◆ Exercise description ◆
Begin at the first line below and copy each line exactly, ending with the line where "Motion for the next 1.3" appears.

◆ Provided data ◆
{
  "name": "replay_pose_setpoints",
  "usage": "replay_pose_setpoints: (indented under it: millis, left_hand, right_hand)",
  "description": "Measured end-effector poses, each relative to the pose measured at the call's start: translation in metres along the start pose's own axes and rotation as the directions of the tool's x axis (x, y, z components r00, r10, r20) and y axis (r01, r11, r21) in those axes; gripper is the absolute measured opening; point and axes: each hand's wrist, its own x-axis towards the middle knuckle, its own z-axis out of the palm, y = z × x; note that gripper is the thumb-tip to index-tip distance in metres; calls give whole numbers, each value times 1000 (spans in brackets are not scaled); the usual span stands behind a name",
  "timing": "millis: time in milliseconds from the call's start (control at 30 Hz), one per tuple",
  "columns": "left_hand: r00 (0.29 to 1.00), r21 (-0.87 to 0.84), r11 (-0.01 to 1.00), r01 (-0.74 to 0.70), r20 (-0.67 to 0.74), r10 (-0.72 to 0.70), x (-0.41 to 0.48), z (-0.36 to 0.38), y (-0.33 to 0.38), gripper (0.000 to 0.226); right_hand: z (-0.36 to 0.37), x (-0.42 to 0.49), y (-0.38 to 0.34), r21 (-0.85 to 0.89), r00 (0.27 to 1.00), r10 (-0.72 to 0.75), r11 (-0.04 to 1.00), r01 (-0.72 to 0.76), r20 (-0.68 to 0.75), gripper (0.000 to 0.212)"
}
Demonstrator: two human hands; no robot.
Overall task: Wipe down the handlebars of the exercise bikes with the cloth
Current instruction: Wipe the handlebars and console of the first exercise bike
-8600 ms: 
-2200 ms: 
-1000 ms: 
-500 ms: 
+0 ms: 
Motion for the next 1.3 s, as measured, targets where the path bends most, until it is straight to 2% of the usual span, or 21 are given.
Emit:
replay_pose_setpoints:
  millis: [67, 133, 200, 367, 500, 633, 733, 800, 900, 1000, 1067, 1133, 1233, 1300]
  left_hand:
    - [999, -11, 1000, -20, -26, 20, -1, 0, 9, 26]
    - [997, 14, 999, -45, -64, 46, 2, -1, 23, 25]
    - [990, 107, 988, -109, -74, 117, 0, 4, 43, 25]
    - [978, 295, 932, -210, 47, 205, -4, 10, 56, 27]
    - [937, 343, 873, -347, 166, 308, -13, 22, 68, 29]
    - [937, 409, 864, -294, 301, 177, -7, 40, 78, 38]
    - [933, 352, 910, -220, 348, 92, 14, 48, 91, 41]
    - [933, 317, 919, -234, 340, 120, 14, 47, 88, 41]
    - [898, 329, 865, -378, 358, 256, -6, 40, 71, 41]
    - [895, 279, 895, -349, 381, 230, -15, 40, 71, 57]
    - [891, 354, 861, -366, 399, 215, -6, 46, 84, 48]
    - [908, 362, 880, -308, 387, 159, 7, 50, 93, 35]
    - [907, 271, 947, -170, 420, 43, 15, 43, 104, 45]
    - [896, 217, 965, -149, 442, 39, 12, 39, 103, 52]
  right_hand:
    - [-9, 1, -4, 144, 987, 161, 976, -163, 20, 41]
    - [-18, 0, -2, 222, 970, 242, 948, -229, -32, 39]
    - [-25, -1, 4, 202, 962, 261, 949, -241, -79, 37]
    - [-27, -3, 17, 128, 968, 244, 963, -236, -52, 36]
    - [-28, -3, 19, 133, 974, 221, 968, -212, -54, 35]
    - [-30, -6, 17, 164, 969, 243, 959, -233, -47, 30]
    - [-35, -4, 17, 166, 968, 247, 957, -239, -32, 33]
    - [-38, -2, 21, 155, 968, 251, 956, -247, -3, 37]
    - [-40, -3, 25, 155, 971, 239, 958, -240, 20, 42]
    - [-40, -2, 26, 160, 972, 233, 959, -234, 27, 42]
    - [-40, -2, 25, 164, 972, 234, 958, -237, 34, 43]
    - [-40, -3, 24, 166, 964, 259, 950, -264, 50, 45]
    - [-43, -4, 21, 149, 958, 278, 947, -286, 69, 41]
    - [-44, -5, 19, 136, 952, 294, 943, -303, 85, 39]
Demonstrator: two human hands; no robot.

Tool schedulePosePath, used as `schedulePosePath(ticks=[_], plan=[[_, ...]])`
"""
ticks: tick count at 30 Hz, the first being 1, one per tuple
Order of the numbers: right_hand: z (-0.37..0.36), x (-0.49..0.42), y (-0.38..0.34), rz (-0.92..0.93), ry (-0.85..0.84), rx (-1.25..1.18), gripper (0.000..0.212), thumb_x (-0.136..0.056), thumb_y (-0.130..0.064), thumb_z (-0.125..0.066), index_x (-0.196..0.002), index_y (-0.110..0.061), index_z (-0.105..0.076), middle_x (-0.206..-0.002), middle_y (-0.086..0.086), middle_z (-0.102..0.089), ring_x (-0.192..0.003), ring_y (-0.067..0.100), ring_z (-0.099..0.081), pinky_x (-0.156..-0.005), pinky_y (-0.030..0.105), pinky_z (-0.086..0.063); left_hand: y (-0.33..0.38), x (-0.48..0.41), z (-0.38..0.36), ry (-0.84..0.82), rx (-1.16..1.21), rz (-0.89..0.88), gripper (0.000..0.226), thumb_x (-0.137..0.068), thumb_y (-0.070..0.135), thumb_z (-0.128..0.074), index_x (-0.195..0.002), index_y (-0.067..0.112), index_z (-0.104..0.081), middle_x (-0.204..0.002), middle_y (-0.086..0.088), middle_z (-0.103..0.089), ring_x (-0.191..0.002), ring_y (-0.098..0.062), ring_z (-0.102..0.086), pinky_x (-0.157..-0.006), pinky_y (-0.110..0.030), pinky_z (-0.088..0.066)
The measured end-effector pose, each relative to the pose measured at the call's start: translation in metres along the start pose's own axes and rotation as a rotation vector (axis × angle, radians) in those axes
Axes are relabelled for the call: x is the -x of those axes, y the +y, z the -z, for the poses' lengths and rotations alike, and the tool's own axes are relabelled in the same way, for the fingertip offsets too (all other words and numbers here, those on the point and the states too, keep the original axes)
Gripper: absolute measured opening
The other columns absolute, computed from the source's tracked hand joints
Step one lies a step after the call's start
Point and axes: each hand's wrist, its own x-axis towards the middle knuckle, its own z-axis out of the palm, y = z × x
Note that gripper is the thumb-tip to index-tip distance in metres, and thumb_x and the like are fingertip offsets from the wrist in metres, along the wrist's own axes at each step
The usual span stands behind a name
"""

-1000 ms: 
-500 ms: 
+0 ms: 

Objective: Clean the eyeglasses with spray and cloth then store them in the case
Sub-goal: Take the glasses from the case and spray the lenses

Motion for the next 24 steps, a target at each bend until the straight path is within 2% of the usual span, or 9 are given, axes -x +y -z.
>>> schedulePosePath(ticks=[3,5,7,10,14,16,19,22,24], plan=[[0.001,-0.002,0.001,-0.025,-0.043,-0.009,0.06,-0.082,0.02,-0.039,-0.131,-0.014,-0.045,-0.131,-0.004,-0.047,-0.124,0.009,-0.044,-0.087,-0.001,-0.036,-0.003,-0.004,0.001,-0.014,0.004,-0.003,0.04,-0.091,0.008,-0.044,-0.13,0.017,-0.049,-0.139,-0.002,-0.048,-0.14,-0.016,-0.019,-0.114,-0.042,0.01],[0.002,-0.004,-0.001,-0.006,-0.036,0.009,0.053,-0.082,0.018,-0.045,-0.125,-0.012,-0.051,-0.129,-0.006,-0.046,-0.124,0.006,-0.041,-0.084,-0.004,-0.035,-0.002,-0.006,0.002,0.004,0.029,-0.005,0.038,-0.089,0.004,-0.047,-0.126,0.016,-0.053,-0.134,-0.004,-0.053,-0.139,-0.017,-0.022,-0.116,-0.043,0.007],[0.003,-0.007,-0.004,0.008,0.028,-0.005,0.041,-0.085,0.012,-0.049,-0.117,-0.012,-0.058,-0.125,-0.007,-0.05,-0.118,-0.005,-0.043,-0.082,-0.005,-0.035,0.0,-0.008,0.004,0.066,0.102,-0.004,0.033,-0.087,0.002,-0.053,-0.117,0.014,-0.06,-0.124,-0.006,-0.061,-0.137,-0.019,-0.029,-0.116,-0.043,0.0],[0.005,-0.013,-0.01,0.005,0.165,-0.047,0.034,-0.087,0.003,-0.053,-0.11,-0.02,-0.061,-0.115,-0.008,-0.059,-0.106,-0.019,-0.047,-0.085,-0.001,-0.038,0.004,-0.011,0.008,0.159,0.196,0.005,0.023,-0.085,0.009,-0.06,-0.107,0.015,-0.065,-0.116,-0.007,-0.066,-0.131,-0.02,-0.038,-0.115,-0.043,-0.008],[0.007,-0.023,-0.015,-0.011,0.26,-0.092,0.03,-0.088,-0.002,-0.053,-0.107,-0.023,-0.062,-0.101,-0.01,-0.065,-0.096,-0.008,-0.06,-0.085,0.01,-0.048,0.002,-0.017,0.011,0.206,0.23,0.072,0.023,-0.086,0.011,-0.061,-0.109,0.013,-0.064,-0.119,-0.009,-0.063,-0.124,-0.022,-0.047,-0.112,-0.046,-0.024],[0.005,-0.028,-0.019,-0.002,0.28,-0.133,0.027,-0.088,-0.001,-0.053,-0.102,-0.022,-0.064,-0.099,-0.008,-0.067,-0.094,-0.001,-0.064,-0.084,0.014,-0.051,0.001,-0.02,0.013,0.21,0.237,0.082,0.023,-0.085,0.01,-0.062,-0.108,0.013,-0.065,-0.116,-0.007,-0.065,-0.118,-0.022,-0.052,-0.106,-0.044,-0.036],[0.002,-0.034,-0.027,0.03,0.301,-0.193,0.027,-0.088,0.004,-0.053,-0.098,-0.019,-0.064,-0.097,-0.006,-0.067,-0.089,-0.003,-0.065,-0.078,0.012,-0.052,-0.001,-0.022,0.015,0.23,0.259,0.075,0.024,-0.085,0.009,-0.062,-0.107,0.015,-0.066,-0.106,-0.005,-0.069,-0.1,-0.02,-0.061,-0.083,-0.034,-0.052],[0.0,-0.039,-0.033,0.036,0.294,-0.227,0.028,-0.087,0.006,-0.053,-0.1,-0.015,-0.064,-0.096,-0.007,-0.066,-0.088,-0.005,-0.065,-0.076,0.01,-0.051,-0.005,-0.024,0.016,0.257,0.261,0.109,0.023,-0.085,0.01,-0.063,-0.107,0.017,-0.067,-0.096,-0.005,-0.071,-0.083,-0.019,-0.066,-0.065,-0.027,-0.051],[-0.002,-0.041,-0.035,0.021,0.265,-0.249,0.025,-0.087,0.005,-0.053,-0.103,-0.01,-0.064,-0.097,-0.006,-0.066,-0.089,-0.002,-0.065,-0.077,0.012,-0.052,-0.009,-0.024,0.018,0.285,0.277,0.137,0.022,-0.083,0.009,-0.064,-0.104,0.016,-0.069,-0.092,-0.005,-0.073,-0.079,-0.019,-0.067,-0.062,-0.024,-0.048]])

◆ Written solution ◆
{
  "name": "replay_pose_setpoints",
  "usage": "replay_pose_setpoints: (indented under it: millis, left_hand, right_hand)",
  "description": "Measured end-effector poses, each relative to the pose measured at the call's start: translation in metres along the start pose's own axes and rotation as the directions of the tool's x axis (x, y, z components r00, r10, r20) and y axis (r01, r11, r21) in those axes; gripper is the absolute measured opening; point and axes: each hand's wrist, its own x-axis towards the middle knuckle, its own z-axis out of the palm, y = z × x; note that gripper is the thumb-tip to index-tip distance in metres; calls give whole numbers, each value times 1000 (spans in brackets are not scaled); the usual span stands behind a name",
  "timing": "millis: time in milliseconds from the call's start (control at 30 Hz), one per tuple",
  "columns": "left_hand: r00 (0.29 to 1.00), r21 (-0.87 to 0.84), r11 (-0.01 to 1.00), r01 (-0.74 to 0.70), r20 (-0.67 to 0.74), r10 (-0.72 to 0.70), x (-0.41 to 0.48), z (-0.36 to 0.38), y (-0.33 to 0.38), gripper (0.000 to 0.226); right_hand: z (-0.36 to 0.37), x (-0.42 to 0.49), y (-0.38 to 0.34), r21 (-0.85 to 0.89), r00 (0.27 to 1.00), r10 (-0.72 to 0.75), r11 (-0.04 to 1.00), r01 (-0.72 to 0.76), r20 (-0.68 to 0.75), gripper (0.000 to 0.212)"
}
Demonstrator: two human hands; no robot.
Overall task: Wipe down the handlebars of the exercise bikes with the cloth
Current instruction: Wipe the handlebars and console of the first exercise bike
-8600 ms: 
-2200 ms: 
-1000 ms: 
-500 ms: 
+0 ms: 
Motion for the next 1.3 s, as measured, targets where the path bends most, until it is straight to 2% of the usual span, or 21 are given.

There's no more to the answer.